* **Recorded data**
***

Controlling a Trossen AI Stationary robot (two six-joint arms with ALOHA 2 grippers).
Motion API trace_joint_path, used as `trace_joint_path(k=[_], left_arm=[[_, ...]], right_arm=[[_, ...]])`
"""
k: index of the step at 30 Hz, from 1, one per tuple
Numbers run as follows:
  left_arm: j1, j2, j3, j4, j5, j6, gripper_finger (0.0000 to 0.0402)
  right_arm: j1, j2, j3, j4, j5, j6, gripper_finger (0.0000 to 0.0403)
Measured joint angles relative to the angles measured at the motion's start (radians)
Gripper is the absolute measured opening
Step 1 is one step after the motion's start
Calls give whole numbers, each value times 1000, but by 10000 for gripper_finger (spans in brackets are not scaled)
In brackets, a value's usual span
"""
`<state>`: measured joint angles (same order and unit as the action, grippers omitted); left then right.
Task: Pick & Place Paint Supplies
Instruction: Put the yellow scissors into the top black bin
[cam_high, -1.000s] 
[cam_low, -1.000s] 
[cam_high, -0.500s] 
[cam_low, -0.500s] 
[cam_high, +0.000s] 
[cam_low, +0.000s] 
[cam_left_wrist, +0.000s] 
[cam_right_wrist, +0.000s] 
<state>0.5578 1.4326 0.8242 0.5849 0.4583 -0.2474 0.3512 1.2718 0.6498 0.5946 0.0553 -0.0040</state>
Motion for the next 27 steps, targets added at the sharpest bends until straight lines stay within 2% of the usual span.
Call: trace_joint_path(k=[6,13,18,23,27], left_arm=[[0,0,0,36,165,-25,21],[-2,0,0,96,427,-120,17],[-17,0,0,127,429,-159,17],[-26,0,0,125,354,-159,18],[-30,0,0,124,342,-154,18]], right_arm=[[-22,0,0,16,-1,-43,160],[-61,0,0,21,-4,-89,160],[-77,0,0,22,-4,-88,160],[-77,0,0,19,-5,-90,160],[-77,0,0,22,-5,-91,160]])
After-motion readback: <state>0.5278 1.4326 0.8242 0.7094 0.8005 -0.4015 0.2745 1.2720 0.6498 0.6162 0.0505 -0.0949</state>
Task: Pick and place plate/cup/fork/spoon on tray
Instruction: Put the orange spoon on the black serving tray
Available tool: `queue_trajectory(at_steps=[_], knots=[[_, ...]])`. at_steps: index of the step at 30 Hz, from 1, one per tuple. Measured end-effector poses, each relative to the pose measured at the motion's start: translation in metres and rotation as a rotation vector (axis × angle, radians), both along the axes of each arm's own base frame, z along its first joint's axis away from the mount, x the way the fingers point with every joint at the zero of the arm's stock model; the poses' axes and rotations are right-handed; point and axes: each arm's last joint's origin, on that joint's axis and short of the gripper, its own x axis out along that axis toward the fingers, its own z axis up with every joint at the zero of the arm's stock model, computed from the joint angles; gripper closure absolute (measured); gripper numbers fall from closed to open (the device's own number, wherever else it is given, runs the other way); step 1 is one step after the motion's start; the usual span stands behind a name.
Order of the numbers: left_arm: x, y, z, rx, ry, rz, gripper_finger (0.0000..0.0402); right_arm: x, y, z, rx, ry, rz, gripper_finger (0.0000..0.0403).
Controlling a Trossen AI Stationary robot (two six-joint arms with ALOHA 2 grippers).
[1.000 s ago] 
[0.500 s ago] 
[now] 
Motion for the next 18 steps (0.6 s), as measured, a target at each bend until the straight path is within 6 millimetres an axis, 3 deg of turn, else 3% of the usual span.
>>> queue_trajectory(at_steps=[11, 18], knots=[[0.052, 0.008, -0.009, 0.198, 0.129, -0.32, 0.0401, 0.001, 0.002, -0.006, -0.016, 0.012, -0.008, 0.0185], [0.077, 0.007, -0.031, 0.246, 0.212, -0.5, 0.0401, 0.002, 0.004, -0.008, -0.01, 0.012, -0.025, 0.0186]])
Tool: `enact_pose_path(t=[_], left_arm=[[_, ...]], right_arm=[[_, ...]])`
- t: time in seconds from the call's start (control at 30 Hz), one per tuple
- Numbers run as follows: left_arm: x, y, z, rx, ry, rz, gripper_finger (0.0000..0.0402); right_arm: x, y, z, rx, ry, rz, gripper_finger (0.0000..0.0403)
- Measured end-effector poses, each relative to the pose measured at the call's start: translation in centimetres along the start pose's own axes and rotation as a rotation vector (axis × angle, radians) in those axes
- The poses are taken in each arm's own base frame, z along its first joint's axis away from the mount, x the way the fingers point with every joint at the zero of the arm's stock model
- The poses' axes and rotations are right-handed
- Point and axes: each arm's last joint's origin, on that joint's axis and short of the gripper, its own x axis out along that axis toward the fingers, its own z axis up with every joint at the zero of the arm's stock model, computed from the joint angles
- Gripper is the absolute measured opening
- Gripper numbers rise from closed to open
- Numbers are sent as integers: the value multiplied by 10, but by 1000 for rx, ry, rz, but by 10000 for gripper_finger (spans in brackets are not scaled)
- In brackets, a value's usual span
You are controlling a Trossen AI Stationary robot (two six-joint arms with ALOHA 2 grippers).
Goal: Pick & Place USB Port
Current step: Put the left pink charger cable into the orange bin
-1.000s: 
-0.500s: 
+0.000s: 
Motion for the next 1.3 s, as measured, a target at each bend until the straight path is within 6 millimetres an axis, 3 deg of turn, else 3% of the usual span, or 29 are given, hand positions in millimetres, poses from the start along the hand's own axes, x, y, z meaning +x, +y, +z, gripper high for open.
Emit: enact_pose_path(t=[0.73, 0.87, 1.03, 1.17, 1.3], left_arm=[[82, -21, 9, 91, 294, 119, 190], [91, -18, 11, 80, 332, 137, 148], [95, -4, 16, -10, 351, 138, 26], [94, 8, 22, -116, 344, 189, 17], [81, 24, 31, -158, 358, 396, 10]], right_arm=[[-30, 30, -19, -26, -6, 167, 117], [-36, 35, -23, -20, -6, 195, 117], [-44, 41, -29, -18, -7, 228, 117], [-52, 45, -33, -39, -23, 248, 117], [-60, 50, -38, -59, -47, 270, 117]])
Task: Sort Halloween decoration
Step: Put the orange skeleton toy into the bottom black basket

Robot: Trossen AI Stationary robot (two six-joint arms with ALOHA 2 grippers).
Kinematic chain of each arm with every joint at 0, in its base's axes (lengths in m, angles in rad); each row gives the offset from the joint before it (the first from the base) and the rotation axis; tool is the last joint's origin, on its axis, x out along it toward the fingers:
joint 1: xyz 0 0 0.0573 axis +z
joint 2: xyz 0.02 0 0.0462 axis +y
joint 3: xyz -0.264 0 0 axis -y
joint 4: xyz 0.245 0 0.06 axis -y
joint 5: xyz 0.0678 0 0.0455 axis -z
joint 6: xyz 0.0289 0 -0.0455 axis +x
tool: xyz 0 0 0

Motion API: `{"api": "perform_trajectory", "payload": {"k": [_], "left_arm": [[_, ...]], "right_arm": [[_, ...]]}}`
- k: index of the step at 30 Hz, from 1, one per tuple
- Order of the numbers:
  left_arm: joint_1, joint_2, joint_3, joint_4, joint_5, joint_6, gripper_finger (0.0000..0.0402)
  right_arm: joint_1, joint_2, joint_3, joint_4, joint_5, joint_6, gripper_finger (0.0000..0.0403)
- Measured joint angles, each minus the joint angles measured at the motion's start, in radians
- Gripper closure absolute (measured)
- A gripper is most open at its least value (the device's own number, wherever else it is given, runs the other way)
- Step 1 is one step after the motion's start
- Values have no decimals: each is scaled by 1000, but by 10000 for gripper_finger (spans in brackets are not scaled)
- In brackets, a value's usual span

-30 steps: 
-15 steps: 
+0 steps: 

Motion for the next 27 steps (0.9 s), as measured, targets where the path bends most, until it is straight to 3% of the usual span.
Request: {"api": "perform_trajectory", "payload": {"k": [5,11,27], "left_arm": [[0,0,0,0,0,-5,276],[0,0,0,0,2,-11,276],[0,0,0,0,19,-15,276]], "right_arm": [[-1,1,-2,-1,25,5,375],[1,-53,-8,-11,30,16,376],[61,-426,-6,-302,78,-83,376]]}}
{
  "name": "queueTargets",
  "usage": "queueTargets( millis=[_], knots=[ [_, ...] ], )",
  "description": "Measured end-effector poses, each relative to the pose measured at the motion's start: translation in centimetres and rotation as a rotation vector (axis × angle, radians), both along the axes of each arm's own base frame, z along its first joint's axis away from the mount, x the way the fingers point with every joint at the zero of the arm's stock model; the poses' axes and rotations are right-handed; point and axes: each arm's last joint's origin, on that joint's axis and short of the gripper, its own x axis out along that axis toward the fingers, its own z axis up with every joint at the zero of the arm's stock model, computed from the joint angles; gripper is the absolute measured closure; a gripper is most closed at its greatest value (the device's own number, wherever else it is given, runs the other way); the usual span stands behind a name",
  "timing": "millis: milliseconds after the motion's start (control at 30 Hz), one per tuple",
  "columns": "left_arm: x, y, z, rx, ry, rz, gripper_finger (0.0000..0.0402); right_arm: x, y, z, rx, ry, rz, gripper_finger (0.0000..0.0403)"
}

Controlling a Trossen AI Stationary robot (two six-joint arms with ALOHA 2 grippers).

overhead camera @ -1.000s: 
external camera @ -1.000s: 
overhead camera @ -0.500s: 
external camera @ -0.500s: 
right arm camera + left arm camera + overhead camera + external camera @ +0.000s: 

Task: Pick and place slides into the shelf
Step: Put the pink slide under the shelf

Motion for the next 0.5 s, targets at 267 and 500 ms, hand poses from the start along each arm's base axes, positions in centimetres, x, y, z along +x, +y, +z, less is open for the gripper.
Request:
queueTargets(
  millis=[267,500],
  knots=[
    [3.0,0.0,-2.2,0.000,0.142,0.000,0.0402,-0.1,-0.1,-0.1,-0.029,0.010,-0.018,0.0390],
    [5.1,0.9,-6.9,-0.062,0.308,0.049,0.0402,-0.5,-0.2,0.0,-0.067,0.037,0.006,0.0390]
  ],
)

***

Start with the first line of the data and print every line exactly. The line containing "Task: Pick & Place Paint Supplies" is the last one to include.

Controlling a Trossen AI Stationary robot (two six-joint arms with ALOHA 2 grippers).
Motion API trace_joint_path, used as `trace_joint_path(k=[_], left_arm=[[_, ...]], right_arm=[[_, ...]])`
"""
k: index of the step at 30 Hz, from 1, one per tuple
Numbers run as follows:
  left_arm: j1, j2, j3, j4, j5, j6, gripper_finger (0.0000 to 0.0402)
  right_arm: j1, j2, j3, j4, j5, j6, gripper_finger (0.0000 to 0.0403)
Measured joint angles relative to the angles measured at the motion's start (radians)
Gripper is the absolute measured opening
Step 1 is one step after the motion's start
Calls give whole numbers, each value times 1000, but by 10000 for gripper_finger (spans in brackets are not scaled)
In brackets, a value's usual span
"""
`<state>`: measured joint angles (same order and unit as the action, grippers omitted); left then right.
Task: Pick & Place Paint Supplies

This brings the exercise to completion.